Motel 6 To Ban All Locations From Voluntarily Giving Guest Lists To ICE

The chain apologizes after Phoenix motel staffers admitted they sent reports to immigration agents.

Motel 6 is telling all its locations that employees cannot voluntarily provide daily guest lists to U.S. Immigrations and Customs Enforcement agents after the Phoenix New Times revealed that staffers at two Arizona locations were reporting guests who appeared to be undocumented immigrants.

“Moving forward, to help ensure that this does not occur again, we will be issuing a directive to every one of our more than 1,400 locations nationwide, making clear that they are prohibited from voluntarily providing daily guest lists to ICE,” Raiza Rehkoff, an executive of parent company G6 Hospitality, told HuffPost.

Rehkoff, the director of public relations and marketing, also said that the company will be undertaking a “comprehensive review” of practices surrounding staff engagement with law enforcement, making certain that it is done “in a manner that is respectful to our guests’ rights.” The company will then issue updated guidelines, he said.

“Protecting the privacy and security of our guests are core values of our company,” Rehkoff added. “Motel 6 apologizes for this incident and will continue to work to earn the trust and patronage of our millions of loyal guests.”

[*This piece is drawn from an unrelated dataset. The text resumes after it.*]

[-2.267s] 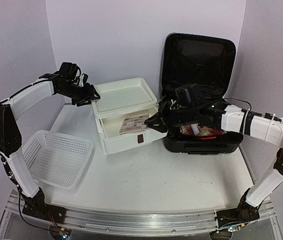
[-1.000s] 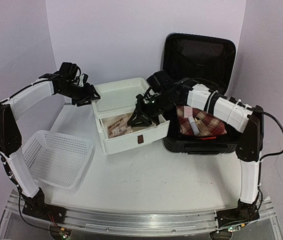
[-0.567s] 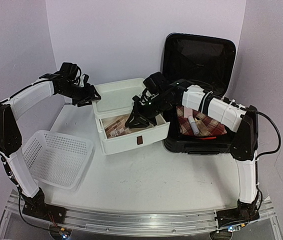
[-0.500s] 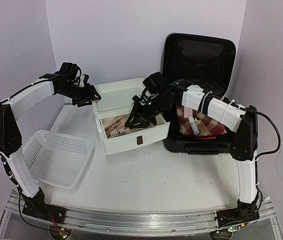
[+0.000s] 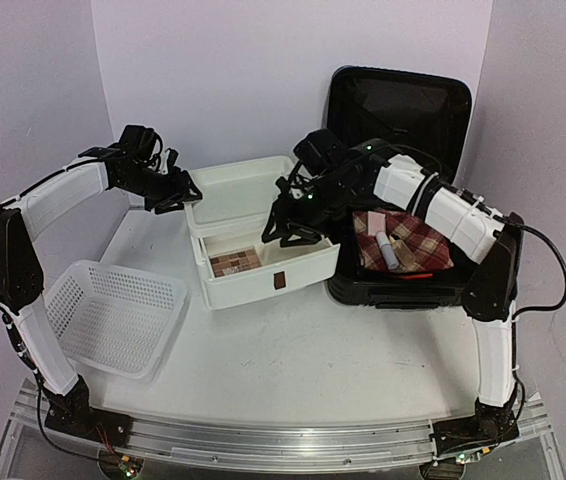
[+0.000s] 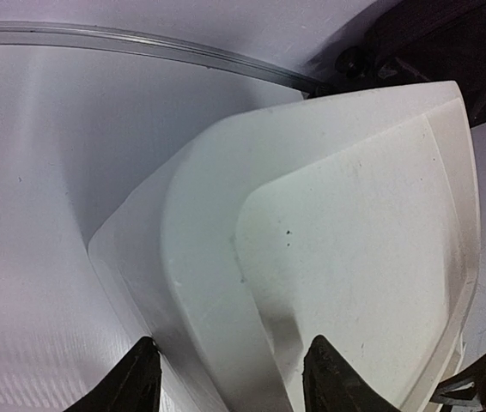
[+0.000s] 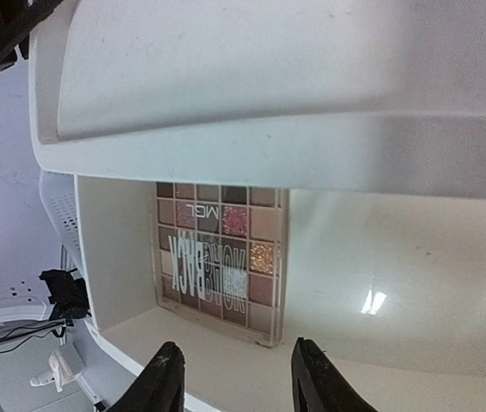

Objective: Open, take out, and arrange the luggage

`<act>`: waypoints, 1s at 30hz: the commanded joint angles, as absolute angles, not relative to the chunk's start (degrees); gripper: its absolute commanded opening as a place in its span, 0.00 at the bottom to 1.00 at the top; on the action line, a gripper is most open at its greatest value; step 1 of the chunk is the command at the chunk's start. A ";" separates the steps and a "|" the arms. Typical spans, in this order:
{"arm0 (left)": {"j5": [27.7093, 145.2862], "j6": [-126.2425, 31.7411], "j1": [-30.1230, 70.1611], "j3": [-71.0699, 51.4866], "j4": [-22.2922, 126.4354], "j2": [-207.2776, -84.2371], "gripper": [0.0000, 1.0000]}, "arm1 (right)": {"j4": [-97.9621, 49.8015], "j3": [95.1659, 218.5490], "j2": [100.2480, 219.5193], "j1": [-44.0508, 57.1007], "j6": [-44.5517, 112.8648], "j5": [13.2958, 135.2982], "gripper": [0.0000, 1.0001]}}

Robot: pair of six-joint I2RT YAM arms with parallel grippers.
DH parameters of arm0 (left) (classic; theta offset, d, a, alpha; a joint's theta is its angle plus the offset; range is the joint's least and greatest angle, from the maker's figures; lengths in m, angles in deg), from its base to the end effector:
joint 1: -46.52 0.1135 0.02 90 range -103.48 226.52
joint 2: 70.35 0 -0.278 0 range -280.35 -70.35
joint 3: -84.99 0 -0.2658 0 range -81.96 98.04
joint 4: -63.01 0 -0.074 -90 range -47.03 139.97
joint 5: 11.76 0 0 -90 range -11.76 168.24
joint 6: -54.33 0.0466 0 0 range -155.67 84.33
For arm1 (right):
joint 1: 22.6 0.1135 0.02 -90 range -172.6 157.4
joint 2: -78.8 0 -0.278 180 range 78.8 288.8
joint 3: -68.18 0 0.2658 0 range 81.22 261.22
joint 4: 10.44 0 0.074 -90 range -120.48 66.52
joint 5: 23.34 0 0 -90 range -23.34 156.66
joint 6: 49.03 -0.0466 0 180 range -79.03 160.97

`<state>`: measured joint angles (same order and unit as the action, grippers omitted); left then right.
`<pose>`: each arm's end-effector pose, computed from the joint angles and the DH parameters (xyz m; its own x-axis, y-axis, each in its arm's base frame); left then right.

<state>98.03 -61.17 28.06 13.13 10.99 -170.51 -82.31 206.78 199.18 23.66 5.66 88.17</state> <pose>0.3905 -0.1470 0.3421 -0.8228 -0.1524 -0.5475 0.1934 0.8308 -0.5219 0.3213 0.3605 0.3419 -0.9298 -0.1938 -0.3130 -0.3493 0.7331 0.5836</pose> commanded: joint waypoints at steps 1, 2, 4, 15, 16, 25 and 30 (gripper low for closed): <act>101.05 -59.51 26.39 11.81 8.66 -170.81 0.56 | -87.60 207.88 190.15 22.24 12.92 79.52 0.50; 101.02 -59.49 26.39 11.74 8.65 -170.81 0.56 | -87.83 205.72 187.93 21.59 14.22 78.16 0.53; 101.13 -59.42 26.39 11.87 8.65 -170.79 0.57 | -87.98 199.94 183.70 18.86 15.35 73.54 0.58; 101.12 -59.27 26.39 11.91 8.68 -170.43 0.57 | -88.45 189.99 185.89 -0.52 23.20 63.77 0.77; 101.17 -59.33 26.39 11.90 8.66 -170.38 0.57 | -88.47 191.66 187.90 -1.08 23.66 62.88 0.81; 101.18 -59.20 26.22 11.77 8.66 -170.93 0.57 | -88.27 210.66 208.45 -2.48 24.72 55.89 0.98; 101.52 -59.14 26.13 11.86 8.66 -171.25 0.57 | -84.62 214.73 213.45 -3.81 24.86 54.52 0.96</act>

Rehkoff confirmed to HuffPost on Wednesday night that employees at two Motel 6 locations in Phoenix were voluntarily sending guest lists to ICE agents each day without the knowledge of senior management. As soon as the practice was discovered by the chain, it was stopped, Rehkoff said.

The behavior of Motel 6 staff at the locations was exposed by a bombshell New Times report Wednesday that said ICE agents had arrested at least 20 people who were staying at the two Phoenix properties. One-third of those arrests involved agents knocking on a motel room door without a search warrant and asking the guest for permission to enter. Employees at both motels told the weekly newspaper that they were sharing customers’ personal information with ICE on a regular basis.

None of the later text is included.